Assignment ::
Quote word for word from the line holding "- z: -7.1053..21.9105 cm" to the last line below, including both, and omit any pictures.

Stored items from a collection

□ □ □

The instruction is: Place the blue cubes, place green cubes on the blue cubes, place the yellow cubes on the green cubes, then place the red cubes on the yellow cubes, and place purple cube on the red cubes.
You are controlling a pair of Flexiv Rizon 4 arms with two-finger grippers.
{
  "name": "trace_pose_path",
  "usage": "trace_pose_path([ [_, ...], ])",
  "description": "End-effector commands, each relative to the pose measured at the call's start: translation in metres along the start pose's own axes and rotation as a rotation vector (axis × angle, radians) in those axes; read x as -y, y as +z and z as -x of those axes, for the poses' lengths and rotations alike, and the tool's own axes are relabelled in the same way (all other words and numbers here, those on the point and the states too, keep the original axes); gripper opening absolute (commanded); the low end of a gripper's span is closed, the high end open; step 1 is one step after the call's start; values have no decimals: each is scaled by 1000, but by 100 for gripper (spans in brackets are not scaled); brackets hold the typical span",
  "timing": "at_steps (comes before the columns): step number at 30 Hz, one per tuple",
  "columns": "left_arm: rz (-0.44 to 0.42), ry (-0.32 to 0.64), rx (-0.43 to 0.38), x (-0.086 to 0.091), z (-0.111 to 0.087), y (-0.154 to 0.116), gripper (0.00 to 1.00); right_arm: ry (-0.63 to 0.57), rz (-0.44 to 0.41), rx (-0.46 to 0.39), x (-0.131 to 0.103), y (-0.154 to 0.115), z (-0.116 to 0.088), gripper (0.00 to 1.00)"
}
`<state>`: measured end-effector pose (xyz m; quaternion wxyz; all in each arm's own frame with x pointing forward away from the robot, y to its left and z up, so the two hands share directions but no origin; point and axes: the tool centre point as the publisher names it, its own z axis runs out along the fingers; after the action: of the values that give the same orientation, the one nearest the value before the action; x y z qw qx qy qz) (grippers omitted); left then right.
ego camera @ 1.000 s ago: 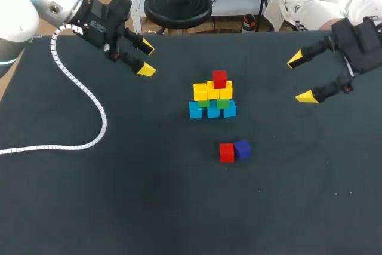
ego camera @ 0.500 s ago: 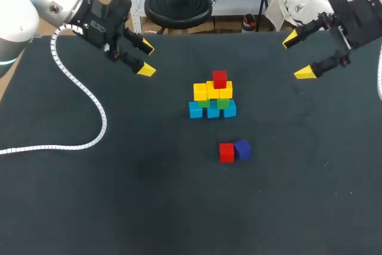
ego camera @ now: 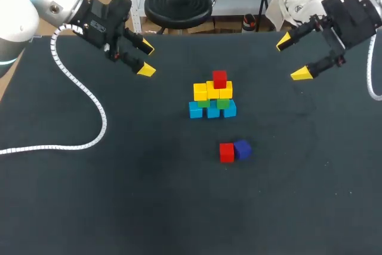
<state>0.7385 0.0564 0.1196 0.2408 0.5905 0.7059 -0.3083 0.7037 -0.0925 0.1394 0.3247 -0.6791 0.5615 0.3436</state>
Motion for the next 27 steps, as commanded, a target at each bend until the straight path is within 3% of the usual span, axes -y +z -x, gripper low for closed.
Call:
trace_pose_path([
  [1, 0, 2, 1, 0, -1, 0, 100, -1, -2, 1, -1, 0, 0, 100],
  [4, 0, 2, 1, 0, -1, 0, 100, -1, -2, 1, -1, 0, 0, 100],
  [5, 8, 33, -2, 8, 6, 0, 100, -1, -2, 1, -1, 0, 0, 100],
  [8, 82, 66, -74, 36, 14, 3, 100, -1, -2, 1, -1, 0, 0, 100],
  [12, 193, 102, -147, 90, 15, 4, 100, -1, -2, 1, -1, 0, 0, 100],
  [19, 168, 7, -196, 141, -5, 15, 100, -1, -2, 1, -1, 0, 0, 100],
  [23, 142, 29, -236, 163, -4, 28, 100, -1, -2, 1, -1, 0, 0, 100],
  [27, 30, 68, -246, 181, 1, 51, 100, -1, -2, 1, -1, 0, 0, 100],
])
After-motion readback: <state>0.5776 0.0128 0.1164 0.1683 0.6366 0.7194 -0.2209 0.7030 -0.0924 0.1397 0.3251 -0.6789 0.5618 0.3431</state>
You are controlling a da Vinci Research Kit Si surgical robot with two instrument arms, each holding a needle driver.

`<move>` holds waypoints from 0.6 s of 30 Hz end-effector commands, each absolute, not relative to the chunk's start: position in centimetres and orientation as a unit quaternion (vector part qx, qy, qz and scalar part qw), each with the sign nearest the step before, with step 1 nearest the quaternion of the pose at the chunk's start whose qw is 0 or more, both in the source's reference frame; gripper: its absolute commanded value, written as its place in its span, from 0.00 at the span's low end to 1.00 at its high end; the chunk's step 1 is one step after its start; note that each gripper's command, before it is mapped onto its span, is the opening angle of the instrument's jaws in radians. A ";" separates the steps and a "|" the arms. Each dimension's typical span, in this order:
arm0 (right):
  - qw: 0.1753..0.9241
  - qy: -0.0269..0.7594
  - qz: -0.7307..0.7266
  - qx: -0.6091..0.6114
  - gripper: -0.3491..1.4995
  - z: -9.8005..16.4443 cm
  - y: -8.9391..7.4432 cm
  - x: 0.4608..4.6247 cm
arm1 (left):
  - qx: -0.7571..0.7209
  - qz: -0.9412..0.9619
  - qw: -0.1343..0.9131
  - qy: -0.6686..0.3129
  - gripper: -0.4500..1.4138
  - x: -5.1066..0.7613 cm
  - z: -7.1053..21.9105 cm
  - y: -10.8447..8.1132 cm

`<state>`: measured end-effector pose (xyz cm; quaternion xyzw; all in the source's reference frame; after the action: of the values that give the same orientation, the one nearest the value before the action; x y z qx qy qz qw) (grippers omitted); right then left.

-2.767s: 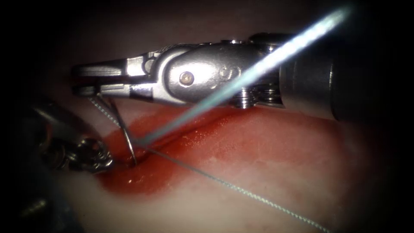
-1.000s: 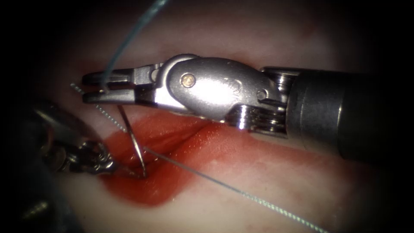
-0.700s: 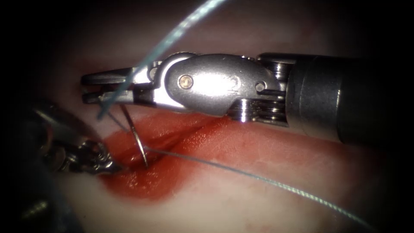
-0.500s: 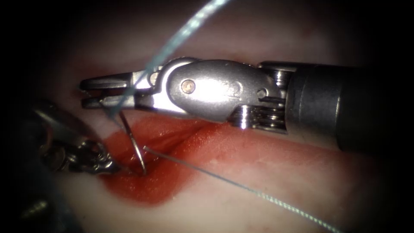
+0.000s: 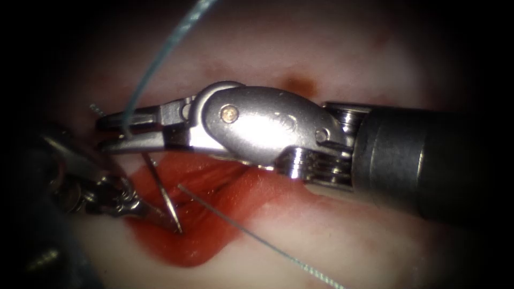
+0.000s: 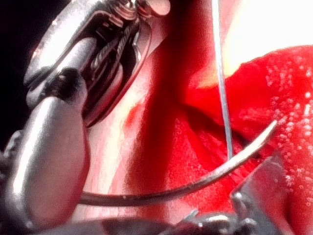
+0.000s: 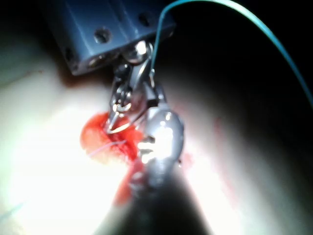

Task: Wound Closure
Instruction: Pass the needle through the bottom of the cut.

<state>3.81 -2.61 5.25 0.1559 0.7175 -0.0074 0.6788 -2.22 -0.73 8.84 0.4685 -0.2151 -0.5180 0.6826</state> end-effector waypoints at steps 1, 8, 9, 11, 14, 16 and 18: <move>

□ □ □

Response to the task ::
  - z: -7.1053..21.9105 cm
  - y: -10.8447..8.1132 cm

`<state>`: measured end-effector pose (xyz cm; quaternion xyzw; all in the source's reference frame; after the action: of the values that give the same orientation, the one nearest the value before the action; x y z qx qy qz qw) (grippers omitted); right then left.

-2.767s: 
-1.000s: 
-0.700s: 
-0.500s: 
+0.000s: 
+0.000s: 
+0.000s: 

Task: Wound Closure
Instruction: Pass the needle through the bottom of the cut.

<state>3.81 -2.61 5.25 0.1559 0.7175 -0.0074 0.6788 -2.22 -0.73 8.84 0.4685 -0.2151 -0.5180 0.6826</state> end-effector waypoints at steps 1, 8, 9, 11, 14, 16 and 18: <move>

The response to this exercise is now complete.